Hyperglycemia-induced endothelial cell senescence has been widely reported to be involved in the pathogenesis of type 2 diabetes mellitus‒accelerated atherosclerosis. Thus, understanding the underlying mechanisms and identifying potential therapeutic targets for endothelial cell senescence are valuable for attenuating atherosclerosis progression. C1q/tumor necrosis factor-related protein 9 (CTRP9), an emerging potential cardiokine, exerts a significant protective effect with respect to atherosclerosis, particularly in endothelial cells. However, the exact mechanism by which CTRP9 prevents endothelial cells from hyperglycemia-induced senescence remains unclear. This study aimed to investigate the effects of CTRP9 on hyperglycemia-induced endothelial cell senescence and atherosclerotic plaque formation in diabetic apolipoprotein E knockout (ApoE KO) mice. Human umbilical vein endothelial cells (HUVECs) were cultured in normal glucose (5.5 mM) and high glucose (40 mM) with or without recombinant human CTRP9 protein (3 μg/ml) for 48 h.
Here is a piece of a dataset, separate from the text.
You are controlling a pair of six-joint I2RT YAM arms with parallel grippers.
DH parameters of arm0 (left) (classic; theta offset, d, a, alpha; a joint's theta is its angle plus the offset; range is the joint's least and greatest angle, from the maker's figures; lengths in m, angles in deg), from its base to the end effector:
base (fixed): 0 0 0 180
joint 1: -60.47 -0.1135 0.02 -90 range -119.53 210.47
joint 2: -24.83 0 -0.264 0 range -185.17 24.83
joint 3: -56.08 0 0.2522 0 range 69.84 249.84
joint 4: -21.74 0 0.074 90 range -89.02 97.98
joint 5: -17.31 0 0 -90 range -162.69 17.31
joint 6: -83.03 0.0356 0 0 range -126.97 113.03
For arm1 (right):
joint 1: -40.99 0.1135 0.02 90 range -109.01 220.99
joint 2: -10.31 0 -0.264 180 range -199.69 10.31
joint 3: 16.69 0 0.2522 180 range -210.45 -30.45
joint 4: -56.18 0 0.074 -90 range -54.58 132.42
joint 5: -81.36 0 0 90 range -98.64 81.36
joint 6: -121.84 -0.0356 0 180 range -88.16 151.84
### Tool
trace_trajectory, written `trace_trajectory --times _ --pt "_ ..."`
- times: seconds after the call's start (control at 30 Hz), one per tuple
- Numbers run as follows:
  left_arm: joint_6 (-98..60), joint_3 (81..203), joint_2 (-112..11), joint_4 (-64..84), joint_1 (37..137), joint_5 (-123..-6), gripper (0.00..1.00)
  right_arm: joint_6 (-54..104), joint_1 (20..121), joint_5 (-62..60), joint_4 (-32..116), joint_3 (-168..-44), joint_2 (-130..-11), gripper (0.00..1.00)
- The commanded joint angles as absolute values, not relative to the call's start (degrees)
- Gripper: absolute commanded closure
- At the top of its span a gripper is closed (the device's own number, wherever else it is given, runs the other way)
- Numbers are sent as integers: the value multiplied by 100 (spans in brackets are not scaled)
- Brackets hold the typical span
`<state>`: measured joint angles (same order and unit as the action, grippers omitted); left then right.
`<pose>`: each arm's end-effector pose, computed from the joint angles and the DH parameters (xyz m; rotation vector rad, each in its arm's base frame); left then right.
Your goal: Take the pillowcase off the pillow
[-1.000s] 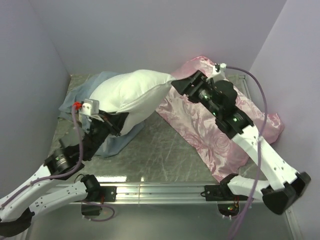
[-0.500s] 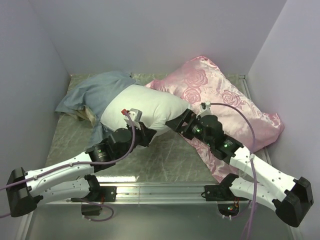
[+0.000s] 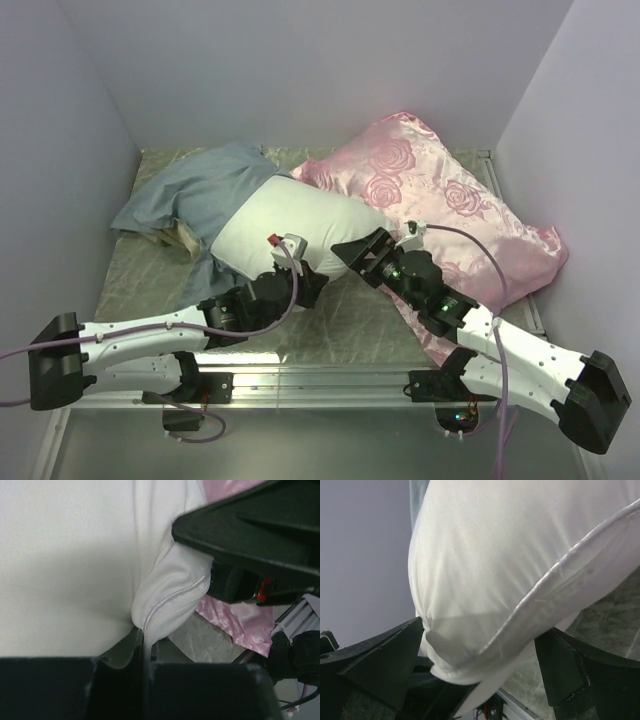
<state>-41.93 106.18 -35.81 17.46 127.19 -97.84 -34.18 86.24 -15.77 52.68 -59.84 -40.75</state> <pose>0.1092 -0.2156 0.2703 0.2020 1.8789 -0.8494 0.1517 0.1468 0.2625 0.4509 1.9071 1.2532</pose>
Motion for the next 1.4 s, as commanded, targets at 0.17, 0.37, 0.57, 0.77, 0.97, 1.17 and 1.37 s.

Purified lentiviruses overexpressing CTRP9 (Lv-CTRP9) and control vectors containing green fluorescent protein (Lv-GFP) were injected via the tail vein into streptozotocin-induced diabetic ApoE KO mice. Results revealed that exposure of HUVECs to HG significantly increased the expression of Krüppel-like factor 4 (KLF4) and cyclin-dependent kinase inhibitor p21 (p21) and decreased that of telomerase reverse transcriptase (TERT). Treatment with recombinant human CTRP9 protein protected HUVECs from HG-induced premature senescence and dysfunction. CTRP9 promoted the phosphorylation of AMP-activated kinase (AMPK), attenuated the expression of KLF4 and p21 induced by HG, and increased the expression of TERT in HUVECs. Furthermore, in the background of AMPKα knockdown or KLF4 activation, the protective effects of CTRP9 were abolished. In-vivo experiments showed that the overexpression of CTRP9 inhibited vascular senescence and reduced atherosclerotic plaque formation in ApoE KO mice with diabetes. In conclusion, we demonstrate that KLF4 upregulation plays a crucial role in HG-induced endothelial senescence. This anti-atherosclerotic effect of CTRP9 may be partly attributed to the inhibition of HG-induced endothelial senescence through an AMPKα/KLF4-dependent mechanism, suggesting that CTRP9 could benefit further therapeutic approaches for type 2 diabetes mellitus‒accelerated atherosclerosis.